Prognosis for the Future
Given the state of flux in which Thai society finds itself at the moment, it is hard to predict the future for Thai higher education. Many are convinced that the present government is strongly committed to quality education on all levels, despite recent criticisms of the way it is handling privatization. However, elections are slated for next year, and what the next government will do for education remains a key question. Historically, there has often been a lack of continuity in policy from government to government, with a temptation for vested interests to return to square one with each new government.

Thai universities can expect to cope with more stress, more staff pressures, and larger classes in the years to come.
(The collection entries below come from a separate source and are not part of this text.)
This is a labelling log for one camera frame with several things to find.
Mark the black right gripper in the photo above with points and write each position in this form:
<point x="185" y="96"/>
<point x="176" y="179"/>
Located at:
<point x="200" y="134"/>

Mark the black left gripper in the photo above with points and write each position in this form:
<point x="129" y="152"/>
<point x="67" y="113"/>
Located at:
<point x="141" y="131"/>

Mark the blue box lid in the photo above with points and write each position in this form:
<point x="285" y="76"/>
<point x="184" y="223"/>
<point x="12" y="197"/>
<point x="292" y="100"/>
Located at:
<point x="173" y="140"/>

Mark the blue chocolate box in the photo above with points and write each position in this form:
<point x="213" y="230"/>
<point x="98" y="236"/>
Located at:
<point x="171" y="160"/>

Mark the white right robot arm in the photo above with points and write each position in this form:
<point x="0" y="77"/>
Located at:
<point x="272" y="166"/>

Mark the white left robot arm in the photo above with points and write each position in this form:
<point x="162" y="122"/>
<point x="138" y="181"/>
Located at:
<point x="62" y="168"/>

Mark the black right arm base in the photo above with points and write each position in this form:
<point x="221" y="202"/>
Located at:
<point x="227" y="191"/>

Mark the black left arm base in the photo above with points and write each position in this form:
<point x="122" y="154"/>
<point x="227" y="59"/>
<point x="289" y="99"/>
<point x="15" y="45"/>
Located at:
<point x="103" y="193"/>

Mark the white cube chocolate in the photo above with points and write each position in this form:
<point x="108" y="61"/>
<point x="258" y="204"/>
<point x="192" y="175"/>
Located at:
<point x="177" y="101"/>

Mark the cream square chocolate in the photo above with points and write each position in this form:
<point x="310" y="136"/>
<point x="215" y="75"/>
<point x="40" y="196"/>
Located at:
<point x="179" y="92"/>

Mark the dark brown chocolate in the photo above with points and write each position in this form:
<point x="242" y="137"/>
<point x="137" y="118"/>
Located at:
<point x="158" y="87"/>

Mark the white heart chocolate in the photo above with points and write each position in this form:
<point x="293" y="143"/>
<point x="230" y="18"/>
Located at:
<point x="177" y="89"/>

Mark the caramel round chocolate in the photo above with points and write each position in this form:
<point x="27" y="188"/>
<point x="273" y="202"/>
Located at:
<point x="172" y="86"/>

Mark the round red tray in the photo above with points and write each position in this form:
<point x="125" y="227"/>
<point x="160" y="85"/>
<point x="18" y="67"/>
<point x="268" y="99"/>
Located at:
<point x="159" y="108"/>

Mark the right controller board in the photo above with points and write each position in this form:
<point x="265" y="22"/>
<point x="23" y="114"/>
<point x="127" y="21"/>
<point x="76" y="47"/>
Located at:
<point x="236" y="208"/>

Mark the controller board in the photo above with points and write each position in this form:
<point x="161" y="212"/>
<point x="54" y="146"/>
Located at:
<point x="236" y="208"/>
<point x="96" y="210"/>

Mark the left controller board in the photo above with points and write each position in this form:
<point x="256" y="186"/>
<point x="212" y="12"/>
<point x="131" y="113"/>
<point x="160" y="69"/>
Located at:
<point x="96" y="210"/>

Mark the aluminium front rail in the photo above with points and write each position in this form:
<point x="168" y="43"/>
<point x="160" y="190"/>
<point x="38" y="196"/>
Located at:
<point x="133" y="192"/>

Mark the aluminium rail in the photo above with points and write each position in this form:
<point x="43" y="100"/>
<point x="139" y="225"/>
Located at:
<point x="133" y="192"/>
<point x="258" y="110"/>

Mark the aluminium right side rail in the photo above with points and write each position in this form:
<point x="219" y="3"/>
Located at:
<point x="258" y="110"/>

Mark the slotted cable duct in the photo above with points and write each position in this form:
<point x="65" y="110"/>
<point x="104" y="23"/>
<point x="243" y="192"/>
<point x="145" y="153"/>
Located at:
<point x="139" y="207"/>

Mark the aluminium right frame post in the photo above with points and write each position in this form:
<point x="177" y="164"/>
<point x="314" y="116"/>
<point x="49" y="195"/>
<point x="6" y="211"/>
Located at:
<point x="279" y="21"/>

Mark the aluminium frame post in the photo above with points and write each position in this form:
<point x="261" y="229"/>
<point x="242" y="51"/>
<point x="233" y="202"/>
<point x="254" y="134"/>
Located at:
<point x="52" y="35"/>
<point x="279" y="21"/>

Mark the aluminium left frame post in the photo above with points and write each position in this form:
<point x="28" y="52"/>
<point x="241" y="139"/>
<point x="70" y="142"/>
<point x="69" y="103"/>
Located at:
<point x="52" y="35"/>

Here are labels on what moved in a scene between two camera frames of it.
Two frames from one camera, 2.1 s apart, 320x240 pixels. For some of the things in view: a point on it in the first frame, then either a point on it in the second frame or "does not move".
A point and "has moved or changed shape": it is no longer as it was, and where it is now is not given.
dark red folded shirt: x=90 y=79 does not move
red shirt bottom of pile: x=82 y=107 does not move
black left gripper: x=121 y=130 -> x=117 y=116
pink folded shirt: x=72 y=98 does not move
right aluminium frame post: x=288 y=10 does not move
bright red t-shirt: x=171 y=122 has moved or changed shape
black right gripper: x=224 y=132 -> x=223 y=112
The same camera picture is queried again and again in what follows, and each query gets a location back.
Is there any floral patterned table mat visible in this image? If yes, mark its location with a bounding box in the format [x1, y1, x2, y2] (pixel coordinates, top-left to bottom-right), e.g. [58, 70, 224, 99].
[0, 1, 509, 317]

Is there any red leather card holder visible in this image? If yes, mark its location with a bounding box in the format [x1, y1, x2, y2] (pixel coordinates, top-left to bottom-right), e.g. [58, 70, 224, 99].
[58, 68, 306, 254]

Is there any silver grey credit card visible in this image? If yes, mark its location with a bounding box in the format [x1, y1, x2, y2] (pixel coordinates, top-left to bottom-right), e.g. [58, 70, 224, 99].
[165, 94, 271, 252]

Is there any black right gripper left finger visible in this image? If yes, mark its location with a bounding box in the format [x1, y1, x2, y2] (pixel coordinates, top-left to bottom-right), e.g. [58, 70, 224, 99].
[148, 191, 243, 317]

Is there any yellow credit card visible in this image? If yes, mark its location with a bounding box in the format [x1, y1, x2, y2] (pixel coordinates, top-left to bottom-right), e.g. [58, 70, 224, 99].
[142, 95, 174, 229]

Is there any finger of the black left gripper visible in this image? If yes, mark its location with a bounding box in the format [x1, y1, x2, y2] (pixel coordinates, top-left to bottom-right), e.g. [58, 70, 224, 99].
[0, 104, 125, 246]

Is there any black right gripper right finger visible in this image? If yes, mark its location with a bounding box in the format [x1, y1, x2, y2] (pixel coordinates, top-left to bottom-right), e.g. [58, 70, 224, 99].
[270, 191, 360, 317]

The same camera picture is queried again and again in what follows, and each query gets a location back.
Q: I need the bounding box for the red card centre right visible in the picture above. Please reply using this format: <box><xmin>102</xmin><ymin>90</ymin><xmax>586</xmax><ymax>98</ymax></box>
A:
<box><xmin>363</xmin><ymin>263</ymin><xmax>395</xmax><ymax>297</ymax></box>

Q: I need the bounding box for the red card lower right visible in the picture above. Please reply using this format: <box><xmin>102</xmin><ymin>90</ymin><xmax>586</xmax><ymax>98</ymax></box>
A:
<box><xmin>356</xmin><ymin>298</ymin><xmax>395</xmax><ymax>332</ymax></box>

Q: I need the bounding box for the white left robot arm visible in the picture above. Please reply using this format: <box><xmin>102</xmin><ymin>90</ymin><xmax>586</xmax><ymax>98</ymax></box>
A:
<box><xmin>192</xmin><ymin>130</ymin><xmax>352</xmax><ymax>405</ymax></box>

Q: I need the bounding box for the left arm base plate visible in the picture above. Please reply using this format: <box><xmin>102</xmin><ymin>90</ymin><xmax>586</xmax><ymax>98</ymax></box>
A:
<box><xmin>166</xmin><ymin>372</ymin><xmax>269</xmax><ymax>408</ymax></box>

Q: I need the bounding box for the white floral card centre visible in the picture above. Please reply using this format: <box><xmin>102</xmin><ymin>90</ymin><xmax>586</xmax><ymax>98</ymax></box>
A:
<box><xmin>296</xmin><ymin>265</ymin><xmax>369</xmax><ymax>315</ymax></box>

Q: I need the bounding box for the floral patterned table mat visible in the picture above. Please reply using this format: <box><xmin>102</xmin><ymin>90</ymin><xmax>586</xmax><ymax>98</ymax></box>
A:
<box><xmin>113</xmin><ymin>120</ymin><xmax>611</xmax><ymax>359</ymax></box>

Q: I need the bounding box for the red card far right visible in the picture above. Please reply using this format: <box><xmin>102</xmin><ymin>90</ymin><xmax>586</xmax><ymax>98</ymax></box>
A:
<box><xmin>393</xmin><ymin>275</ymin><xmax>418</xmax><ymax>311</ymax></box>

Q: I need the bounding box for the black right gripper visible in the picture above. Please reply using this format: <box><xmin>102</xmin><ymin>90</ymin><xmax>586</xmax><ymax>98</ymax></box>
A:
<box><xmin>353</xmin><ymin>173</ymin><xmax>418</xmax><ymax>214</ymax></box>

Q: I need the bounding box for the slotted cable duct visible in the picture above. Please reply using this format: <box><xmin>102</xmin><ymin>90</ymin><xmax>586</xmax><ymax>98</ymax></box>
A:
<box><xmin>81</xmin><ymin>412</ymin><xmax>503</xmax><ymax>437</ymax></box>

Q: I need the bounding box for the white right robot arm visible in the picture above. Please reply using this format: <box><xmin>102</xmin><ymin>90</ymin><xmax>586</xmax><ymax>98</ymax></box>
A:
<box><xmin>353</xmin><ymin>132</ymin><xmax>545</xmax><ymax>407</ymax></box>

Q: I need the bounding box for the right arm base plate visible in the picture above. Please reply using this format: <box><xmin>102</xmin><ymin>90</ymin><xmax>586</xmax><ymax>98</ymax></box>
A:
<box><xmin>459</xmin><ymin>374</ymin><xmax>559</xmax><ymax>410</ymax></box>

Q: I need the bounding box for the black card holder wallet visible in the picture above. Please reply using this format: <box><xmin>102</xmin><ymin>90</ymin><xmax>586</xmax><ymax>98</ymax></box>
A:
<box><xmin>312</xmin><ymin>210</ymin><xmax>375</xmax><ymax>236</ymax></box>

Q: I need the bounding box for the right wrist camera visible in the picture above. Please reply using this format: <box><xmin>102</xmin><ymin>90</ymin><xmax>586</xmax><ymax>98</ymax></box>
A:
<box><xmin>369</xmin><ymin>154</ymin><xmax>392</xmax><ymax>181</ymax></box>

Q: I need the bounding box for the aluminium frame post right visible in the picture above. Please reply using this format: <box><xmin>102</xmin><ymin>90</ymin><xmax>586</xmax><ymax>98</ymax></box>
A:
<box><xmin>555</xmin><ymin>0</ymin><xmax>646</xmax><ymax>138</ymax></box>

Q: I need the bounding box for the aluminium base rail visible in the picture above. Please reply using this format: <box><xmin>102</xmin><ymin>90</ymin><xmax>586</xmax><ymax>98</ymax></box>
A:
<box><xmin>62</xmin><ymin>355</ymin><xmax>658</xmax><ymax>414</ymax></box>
In a context of strong competition for qualified staff, less established universities will need stronger human resource development and better professional training of existing staff. Overstaffed Faculties will have to become leaner and meaner. For things to turn out well, universities will need a system of greater accountability and greater rewards, especially higher, equitable salaries and a good working atmosphere to maintain morale.

As Ministry control is lessened or eliminated by the year 2002, some nation-wide unit for evaluation like the National Education Commission will probably take on the role of accrediting agency. As the universities gain more independence from Ministry control, each will need to strengthen quality assurance through internal audits. At present, external examining committees are only in place for the private universities. In the future, instructors in the public universities can expect a similar system together with performance evaluations by students like those already used in some graduate schools.

According to Brother Bancha Saenghiran, Vice-President for Academic Affairs at Assumption, private universities need to proceed with caution. They must find ways to cope with major changes outside their control. Investment must go on, crisis or not, and they must uncover new sources of funding for continued development. In order to survive, not to mention compete, they must above all raise existing programs to national and international standards.

One positive impact of the economic crisis that Brother Bancha has observed is a wiser set of attitudes towards spending and consumerism in the general public. Students and their parents increasingly demand a stronger correlation between cost, course, and outcome. They also recognize the need for better structuring of operations across the board. They are becoming greater stakeholders in the educational enterprise than in the past. On the national level, a greater stress upon quality assurance and good governance comes not only from reflection on failed practices, but also from the new national constitution in effect since 1997. Its stress upon the timely values of transparency, accountability, and participation is leading to a shift in models in society that will also affect every aspect of education.

In Higher Education in the 21st Century: Global Challenge and National Response, Philip G. Altbach and Todd M. Davis have identified ten "issue clusters" as "central to current developments in higher education worldwide." The economic crisis has intensified Thai responses to some of these. With their need to find alternative funds, universities are opening more certificate programs, short-term courses, company training programs, and graduate courses. Coincidentally, these programs help meet the increasing "demand for education throughout the life cycle" so that "those in the workforce" can cope with the evolving nature of work. Likewise, the many students returning to the country as a result of the crisis may assist in finding ways "by which talent can flourish in the soils that originally nurtured it" and thus reduce brain drain. As with every crisis, opportunities lie hidden in its folds.